**WORK TO COMPLETE:** Below is some data. Retype exactly the lines starting at the one with "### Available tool" and ending at the one with "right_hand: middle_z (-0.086".
────────
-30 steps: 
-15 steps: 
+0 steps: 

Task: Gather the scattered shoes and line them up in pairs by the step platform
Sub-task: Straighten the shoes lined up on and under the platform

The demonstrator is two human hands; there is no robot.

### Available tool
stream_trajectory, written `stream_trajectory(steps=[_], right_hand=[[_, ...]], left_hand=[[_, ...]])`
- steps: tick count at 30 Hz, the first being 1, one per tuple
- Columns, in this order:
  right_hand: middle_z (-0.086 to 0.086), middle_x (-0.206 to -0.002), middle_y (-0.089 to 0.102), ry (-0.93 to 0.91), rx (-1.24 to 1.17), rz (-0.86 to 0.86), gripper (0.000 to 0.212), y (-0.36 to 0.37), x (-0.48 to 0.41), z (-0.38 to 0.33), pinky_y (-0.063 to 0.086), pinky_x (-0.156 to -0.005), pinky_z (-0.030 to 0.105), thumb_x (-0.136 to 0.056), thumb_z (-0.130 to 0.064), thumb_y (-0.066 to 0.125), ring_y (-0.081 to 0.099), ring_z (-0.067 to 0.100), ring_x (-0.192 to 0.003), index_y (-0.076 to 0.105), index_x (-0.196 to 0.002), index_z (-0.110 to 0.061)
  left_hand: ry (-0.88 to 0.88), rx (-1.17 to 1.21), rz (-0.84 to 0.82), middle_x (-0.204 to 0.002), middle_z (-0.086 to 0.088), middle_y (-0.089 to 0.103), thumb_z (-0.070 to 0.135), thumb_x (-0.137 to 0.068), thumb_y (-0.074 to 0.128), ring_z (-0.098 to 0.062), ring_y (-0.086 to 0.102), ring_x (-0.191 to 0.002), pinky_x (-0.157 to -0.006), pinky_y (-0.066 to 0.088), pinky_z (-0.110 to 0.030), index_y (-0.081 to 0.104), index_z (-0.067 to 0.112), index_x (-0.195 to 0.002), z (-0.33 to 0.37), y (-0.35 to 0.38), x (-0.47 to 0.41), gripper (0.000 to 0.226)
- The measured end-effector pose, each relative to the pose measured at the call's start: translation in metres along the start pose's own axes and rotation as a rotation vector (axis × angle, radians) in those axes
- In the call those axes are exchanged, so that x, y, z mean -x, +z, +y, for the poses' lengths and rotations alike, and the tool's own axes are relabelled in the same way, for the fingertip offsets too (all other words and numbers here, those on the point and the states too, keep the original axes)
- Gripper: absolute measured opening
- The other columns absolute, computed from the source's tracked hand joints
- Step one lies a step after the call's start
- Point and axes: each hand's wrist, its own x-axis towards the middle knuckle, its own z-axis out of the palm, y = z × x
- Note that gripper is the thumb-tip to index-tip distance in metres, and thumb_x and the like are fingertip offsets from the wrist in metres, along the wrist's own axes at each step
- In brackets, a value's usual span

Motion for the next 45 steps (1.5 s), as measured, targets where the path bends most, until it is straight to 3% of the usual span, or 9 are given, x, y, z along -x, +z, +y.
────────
**YOUR SOLUTION:**
### Available tool
stream_trajectory, written `stream_trajectory(steps=[_], right_hand=[[_, ...]], left_hand=[[_, ...]])`
- steps: tick count at 30 Hz, the first being 1, one per tuple
- Columns, in this order:
  right_hand: middle_z (-0.086 to 0.086), middle_x (-0.206 to -0.002), middle_y (-0.089 to 0.102), ry (-0.93 to 0.91), rx (-1.24 to 1.17), rz (-0.86 to 0.86), gripper (0.000 to 0.212), y (-0.36 to 0.37), x (-0.48 to 0.41), z (-0.38 to 0.33), pinky_y (-0.063 to 0.086), pinky_x (-0.156 to -0.005), pinky_z (-0.030 to 0.105), thumb_x (-0.136 to 0.056), thumb_z (-0.130 to 0.064), thumb_y (-0.066 to 0.125), ring_y (-0.081 to 0.099), ring_z (-0.067 to 0.100), ring_x (-0.192 to 0.003), index_y (-0.076 to 0.105), index_x (-0.196 to 0.002), index_z (-0.110 to 0.061)

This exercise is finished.